The only text files you upload in gp-admin are .css files, which should be ASCII. So I haven't done anything with this. If you are supporting file upload, you can bet the files won't be utf-8. The problem is discussed in the Mayoff document. Good luck! :)

Localized template files

The ACS Globalization Design Document proposes using a file naming convention to specify the encoding of template files (see "Naming of Template Files To Encode Language and Character Set"). I'm still sorting this out for Planet. The likely solution will be that, when reading in a system-wide template, we'll use latin-1 encoding to read the file. When reading in a localized template, we'll use whatever encoding acs-lang specifies for the locale. I think the relevant code is template::util::read_file.

Note: you need to use tcl Encoding here, thus something like this if called for:

set fd [open somefile.adp r]
fconfigure $fd -encoding [ns_encodingforcharset [ad_locale charset
$locale]]

We'll need to work out whether the encoding of localized templates matches the encoding specified by acs-lang. Submitting localized templates by pasting them into a form and then storing them in the database (or writing them to disk in Unicode) seems like it might be a more foolproof system in the end for doing this.

acs-lang admin pages

The gp/acs-lang admin pages should probably be smart about alerting users if they try to enter a MIME charset that AOLserver doesn't understand when setting up a locale. [ns_charset] can be used for the check.

That's all folks!

The mechanism suggested above for determining the charset to return will always choose a specific charset and never utf8, even if the browser indicated that it can handle (and prefers) utf8 in the Accept-Charset header. I would suggest to add a call to ns_choosecharset to the mechanism, which already implements a selection mechanism based on the preferred charset list given by the browser.
My take on Tilman's suggestions was that using ns_choosecharset to determine the charset would complicate troubleshooting character display problems down the line... but that's just a hunch.
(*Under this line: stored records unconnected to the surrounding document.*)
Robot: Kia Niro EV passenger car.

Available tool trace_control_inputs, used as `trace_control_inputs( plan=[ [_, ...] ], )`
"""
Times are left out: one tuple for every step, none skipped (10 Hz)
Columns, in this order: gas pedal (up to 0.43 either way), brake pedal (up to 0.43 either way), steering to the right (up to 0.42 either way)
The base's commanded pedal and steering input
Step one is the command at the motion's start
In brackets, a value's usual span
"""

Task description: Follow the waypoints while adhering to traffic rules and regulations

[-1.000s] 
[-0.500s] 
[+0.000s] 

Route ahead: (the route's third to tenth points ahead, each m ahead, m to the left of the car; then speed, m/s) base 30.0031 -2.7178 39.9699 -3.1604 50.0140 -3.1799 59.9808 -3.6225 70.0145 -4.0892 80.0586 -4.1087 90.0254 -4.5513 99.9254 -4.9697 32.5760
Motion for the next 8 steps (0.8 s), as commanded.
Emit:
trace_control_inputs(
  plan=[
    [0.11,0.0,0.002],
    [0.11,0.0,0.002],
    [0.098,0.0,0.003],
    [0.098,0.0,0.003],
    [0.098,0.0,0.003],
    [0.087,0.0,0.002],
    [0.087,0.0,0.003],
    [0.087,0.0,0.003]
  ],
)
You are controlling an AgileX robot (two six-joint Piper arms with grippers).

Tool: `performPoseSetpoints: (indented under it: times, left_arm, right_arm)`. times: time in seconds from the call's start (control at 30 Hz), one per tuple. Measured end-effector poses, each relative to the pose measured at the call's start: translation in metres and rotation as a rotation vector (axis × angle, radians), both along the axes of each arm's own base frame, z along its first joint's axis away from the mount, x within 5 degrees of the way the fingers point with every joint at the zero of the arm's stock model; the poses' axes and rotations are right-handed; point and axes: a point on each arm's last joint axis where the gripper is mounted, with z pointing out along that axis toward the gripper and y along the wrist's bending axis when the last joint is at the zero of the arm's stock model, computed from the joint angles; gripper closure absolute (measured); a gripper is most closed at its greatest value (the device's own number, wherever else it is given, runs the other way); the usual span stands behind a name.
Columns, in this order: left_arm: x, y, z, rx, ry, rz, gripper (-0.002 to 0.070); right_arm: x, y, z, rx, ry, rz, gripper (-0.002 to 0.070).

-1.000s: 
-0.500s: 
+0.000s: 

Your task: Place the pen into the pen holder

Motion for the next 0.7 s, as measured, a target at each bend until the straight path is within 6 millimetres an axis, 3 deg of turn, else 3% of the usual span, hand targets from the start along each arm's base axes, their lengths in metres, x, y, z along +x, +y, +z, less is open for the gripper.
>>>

It would be nice to know what percentage of browsers hitting Planet DO accept utf-8, as well as what other charsets are accepted for Asian locales that potentially use different charsets (for example, shit_jis and euc-jp are used in japan). I wonder if this information can be deduced from browser stats, or if it would be worthwhile writing a bit of code that asks browsers for charset preferences and records them (along with client IP and locale) in a table?

Has anybody written code to collect statistics on the charsets accepted by their visitors (I guess simply recording the Accept-Charset header would be sufficient)?

Or does anyone know of other sources on the internet that provide some statistics on this, especially on the question how widespread utf-8 aware browsers already are?